There are political statements and aesthetic statements in anyone's work, whether they are conscious or subliminal - but they're all there for a director or an audience to mine. You're asking me are they pitched at a self-conscious level? Well, on various levels, as with any artist I'm sure... There are politics and aesthetics in any piece of work aren't there?
Yes, but sometimes they're more overt than in others...
Exactly. That's all there is to say about that. And that's all there is to say about that production of The Trojans.
You've been on the receiving end of some harsh reviews over the years. What's your usual reaction - that everyone's missed the point or that you've been barking up the wrong tree?
I'd applaud anyone's margin for an opinion. But often these things get turned around, don't they?... When I was younger, I suppose, I used to be bruised, but I honestly am not now.
Your work does seem to inspire both good and bad reactions every time...
Well, good. It's good there's nothing definitive in theatre, nor should there be. But I don't feel foolish if I have a bad review. And I don't glow from the toes upwards if I get a good one.
You apparently received a letter from a woman who came to see your Midsummer Night's Dream and accused you of putting her kids off Shakespeare for life. Did you reply?
Most letters I do reply to but I didn't reply to that one because frankly it was so hostile and out of control that I imagined anything I said couldn't placate the person behind that letter. But I have received fantastic letters. I remember one that said, "I talked about a production of yours in my therapy for four sessions", and that really did please me.
Are the Brits stuffy about their culture do you think?
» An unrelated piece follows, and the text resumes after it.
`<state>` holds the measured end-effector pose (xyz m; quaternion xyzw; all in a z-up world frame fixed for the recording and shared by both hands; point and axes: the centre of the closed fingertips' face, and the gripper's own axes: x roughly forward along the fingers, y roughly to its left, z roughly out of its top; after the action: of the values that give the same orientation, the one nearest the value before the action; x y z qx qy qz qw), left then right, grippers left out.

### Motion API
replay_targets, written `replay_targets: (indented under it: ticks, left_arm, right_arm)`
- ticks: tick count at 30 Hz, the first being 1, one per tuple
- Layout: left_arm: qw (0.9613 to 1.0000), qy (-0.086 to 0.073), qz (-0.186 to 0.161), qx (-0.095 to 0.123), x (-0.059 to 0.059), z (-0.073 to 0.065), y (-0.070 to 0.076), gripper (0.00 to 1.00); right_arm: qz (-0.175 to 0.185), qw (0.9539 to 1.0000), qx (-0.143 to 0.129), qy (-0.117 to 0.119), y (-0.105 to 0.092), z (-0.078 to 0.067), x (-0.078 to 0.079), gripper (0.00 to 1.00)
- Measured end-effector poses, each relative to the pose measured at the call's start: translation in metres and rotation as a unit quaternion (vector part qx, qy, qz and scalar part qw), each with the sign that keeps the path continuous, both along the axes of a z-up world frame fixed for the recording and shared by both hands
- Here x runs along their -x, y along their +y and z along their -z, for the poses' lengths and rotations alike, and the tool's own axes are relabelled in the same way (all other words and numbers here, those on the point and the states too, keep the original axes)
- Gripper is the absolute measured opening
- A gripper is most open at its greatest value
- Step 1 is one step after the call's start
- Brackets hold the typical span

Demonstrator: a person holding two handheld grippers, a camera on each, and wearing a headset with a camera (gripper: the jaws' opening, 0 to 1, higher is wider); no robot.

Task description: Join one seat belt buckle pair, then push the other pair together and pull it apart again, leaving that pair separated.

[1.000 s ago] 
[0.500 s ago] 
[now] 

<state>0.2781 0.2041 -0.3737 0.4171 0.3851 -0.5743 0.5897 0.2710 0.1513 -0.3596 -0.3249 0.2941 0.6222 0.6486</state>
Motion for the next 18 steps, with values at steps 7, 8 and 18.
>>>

I think they can be interested in heritage in a way that could preclude them from walking round things in new ways. People often confuse a cultural experience with a sentimental experience. But I think that's much more true of Americans, because irony saves us, doesn't it?
You once described watching The Trojans in the Seventies and it having a vampiric effect on you. Was there a defining moment in your youth when, say, you were watching a play or opera and thought, I'm going to do that?
No, I was always very compulsed by theatre and opera when I was small. I suppose theatricality had quite a vampiric effect on me - I found theatricality alluring. And I suppose that's what's made me a theatre director rather than a film director.
So films never had that pull on you?
No. I've always been more interested in live performance. I've always been interested in looking at one picture all evening and looking at that picture modulate within one frame.
What's next?
I'm directing Tales from the Vienna Woods at the National. It's a folk play with music by an Austrian dramatist called Ödön von Horvath. And then I'm doing Lady Macbeth of Mtsensk by Shostakovich at Covent Garden. After that I'm working abroad.
Would you ever be tempted to run an organisation like the ENO or the National?
I've never been asked. And at the moment, it doesn't appeal.